Look through the material below and copy exactly the lines from the line with "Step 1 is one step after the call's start" to the line with "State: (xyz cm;", those two lines included.
*** DATA SEGMENT ***
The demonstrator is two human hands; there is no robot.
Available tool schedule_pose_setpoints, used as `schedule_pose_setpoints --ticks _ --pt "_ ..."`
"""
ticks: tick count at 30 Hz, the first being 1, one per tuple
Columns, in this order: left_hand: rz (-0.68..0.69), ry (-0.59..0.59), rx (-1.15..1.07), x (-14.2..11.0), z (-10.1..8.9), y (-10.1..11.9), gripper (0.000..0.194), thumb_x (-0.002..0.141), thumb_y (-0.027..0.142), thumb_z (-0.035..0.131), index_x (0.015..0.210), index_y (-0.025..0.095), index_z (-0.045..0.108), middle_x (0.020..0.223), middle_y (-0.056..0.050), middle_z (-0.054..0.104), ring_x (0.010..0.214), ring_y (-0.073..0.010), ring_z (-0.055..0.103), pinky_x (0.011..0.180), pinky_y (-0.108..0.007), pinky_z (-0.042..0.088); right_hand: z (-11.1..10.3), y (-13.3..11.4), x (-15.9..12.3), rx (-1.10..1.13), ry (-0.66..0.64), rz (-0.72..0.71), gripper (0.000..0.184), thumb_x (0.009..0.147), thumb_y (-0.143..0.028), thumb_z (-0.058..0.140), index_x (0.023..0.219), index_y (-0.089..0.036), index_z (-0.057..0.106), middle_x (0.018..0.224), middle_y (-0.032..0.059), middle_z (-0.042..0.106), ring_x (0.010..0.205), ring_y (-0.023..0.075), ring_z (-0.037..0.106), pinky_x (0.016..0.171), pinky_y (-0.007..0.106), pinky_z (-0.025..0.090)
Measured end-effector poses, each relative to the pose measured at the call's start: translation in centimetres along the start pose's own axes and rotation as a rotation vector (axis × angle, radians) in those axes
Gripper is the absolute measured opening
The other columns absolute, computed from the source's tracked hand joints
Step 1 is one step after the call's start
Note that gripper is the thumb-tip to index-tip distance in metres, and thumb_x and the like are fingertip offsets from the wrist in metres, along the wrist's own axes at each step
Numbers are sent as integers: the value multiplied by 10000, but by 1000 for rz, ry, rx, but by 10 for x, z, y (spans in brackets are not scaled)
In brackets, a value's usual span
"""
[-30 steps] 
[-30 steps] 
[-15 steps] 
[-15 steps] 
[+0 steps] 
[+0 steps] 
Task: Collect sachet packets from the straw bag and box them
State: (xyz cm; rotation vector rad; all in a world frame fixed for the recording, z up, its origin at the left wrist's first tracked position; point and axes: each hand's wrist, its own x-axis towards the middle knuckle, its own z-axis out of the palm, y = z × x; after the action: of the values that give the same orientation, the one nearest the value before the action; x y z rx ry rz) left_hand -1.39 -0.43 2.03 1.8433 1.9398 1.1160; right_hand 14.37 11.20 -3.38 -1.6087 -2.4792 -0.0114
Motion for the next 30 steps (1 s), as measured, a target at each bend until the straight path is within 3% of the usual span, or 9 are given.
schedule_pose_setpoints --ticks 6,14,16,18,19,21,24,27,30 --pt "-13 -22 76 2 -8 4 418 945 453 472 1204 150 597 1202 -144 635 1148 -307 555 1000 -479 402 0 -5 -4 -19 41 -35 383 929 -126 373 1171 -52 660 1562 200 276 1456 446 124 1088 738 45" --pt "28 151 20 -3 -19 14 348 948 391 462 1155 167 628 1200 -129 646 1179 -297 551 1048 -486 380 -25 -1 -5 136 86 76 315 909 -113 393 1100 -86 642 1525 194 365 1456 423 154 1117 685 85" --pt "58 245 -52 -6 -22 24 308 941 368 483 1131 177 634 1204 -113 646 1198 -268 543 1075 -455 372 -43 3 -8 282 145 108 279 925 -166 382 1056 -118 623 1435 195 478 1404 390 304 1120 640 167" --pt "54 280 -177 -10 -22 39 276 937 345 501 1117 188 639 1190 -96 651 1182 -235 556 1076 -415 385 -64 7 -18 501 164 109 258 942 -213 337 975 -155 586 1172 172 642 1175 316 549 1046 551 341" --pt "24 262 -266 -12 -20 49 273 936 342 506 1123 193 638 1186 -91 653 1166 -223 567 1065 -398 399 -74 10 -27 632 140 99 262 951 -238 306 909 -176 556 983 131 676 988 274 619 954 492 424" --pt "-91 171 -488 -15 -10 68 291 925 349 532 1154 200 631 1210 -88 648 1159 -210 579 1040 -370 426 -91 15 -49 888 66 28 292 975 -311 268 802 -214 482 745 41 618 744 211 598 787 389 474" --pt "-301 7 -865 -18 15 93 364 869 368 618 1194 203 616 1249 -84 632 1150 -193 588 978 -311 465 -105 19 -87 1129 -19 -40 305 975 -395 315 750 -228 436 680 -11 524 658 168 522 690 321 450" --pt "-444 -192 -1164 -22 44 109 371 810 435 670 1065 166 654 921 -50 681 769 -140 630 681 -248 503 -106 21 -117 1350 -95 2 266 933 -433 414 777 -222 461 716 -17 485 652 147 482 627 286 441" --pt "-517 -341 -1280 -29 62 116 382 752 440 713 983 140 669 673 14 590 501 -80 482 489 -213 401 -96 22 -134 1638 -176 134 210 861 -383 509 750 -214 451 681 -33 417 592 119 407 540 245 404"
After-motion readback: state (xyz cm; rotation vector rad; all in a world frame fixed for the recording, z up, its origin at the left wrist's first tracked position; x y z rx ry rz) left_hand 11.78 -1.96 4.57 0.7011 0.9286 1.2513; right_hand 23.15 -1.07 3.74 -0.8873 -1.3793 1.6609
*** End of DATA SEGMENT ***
*RESPONSE*:
Step 1 is one step after the call's start
Note that gripper is the thumb-tip to index-tip distance in metres, and thumb_x and the like are fingertip offsets from the wrist in metres, along the wrist's own axes at each step
Numbers are sent as integers: the value multiplied by 10000, but by 1000 for rz, ry, rx, but by 10 for x, z, y (spans in brackets are not scaled)
In brackets, a value's usual span
"""
[-30 steps] 
[-30 steps] 
[-15 steps] 
[-15 steps] 
[+0 steps] 
[+0 steps] 
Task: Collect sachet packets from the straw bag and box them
State: (xyz cm; rotation vector rad; all in a world frame fixed for the recording, z up, its origin at the left wrist's first tracked position; point and axes: each hand's wrist, its own x-axis towards the middle knuckle, its own z-axis out of the palm, y = z × x; after the action: of the values that give the same orientation, the one nearest the value before the action; x y z rx ry rz) left_hand -1.39 -0.43 2.03 1.8433 1.9398 1.1160; right_hand 14.37 11.20 -3.38 -1.6087 -2.4792 -0.0114

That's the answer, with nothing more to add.